Learn about CVE-2023-25674, a high-severity vulnerability in TensorFlow prior to versions 2.12.0 and 2.11.1, impacting systems with XLA enabled. Mitigation steps included.
This CVE record pertains to a vulnerability identified in TensorFlow, an open-source machine learning platform, where versions prior to 2.12.0 and 2.11.1 are susceptible to a null pointer error in RandomShuffle when XLA is enabled.
Understanding CVE-2023-25674
This section will delve into the details regarding CVE-2023-25674, outlining the vulnerability, its impact, technical aspects, and mitigation strategies.
What is CVE-2023-25674?
CVE-2023-25674 is a vulnerability in TensorFlow that manifests as a null pointer error in the RandomShuffle function when XLA (Accelerated Linear Algebra) is enabled. This vulnerability can be exploited by attackers to potentially disrupt the availability of affected systems.
The Impact of CVE-2023-25674
The impact of CVE-2023-25674 is rated as high, with a CVSSv3 base severity score of 7.5. The vulnerability can lead to a denial of service attack, causing a significant impact on the availability of TensorFlow-dependent systems.

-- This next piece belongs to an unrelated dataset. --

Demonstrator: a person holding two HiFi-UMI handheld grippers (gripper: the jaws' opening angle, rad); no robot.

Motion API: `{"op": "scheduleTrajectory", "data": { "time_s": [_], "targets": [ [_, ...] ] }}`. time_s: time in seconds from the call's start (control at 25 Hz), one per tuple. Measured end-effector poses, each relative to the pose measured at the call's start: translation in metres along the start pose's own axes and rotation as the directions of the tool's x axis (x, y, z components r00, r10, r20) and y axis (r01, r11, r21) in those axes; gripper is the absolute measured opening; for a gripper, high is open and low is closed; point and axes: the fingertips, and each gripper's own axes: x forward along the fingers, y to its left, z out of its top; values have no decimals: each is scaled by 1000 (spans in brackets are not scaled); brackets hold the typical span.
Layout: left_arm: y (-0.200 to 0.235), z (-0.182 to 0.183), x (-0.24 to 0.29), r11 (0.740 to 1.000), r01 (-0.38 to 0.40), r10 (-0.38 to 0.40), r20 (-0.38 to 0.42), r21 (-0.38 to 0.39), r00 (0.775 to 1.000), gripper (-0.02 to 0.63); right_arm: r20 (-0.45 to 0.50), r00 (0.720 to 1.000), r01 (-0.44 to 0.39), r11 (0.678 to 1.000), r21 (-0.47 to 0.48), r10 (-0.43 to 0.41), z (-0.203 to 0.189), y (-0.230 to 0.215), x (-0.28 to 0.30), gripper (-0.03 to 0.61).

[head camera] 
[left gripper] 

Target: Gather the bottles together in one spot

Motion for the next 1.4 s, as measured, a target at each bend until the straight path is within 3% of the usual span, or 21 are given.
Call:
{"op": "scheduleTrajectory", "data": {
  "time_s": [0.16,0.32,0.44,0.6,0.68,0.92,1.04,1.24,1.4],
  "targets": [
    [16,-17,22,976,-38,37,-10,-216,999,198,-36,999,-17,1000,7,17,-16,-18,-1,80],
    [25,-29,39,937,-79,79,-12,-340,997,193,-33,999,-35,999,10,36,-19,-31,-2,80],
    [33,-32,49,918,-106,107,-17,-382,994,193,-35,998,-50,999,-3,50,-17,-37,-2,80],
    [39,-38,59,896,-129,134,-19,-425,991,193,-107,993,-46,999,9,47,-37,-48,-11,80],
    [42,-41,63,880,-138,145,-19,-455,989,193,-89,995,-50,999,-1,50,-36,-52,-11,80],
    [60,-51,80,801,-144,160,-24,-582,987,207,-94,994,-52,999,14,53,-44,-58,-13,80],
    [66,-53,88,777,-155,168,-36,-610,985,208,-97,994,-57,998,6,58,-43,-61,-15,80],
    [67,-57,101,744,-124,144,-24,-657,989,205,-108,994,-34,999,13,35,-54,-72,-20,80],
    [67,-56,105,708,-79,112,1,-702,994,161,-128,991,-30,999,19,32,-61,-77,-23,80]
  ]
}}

Technical Details of CVE-2023-25674
In this section, we will explore the technical aspects of CVE-2023-25674, including the vulnerability description, affected systems and versions, and the exploitation mechanism.
Vulnerability Description
The vulnerability in TensorFlow results from a null pointer dereference in the RandomShuffle function, specifically when XLA is enabled. This flaw allows malicious actors to cause a crash or potentially execute arbitrary code on the affected system.
Affected Systems and Versions
The vulnerability affects versions of TensorFlow before 2.12.0 and 2.11.1. Systems running these versions with XLA enabled are at risk of exploitation and should take immediate action to remediate the issue.
Exploitation Mechanism
Attackers can exploit this vulnerability by crafting and executing malicious inputs that trigger the null pointer error in the RandomShuffle function. This can lead to a crash or other undesired behavior in TensorFlow applications.
Mitigation and Prevention
This section outlines the necessary steps for mitigating the impact of CVE-2023-25674 and preventing potential exploitation.
Immediate Steps to Take
To address CVE-2023-25674, users and administrators are advised to upgrade TensorFlow to version 2.12.0 or 2.11.1, where the fix for the null pointer error in RandomShuffle with XLA enabled has been implemented.
Long-Term Security Practices
Implementing secure coding practices, regularly updating software components, and conducting security assessments can help mitigate the risk of similar vulnerabilities in the future.
Patching and Updates
Regularly applying security patches and updates provided by the TensorFlow project is crucial for maintaining the security posture of machine learning models and applications utilizing TensorFlow. Scheduled vulnerability scans can also help identify and address any overlooked vulnerabilities.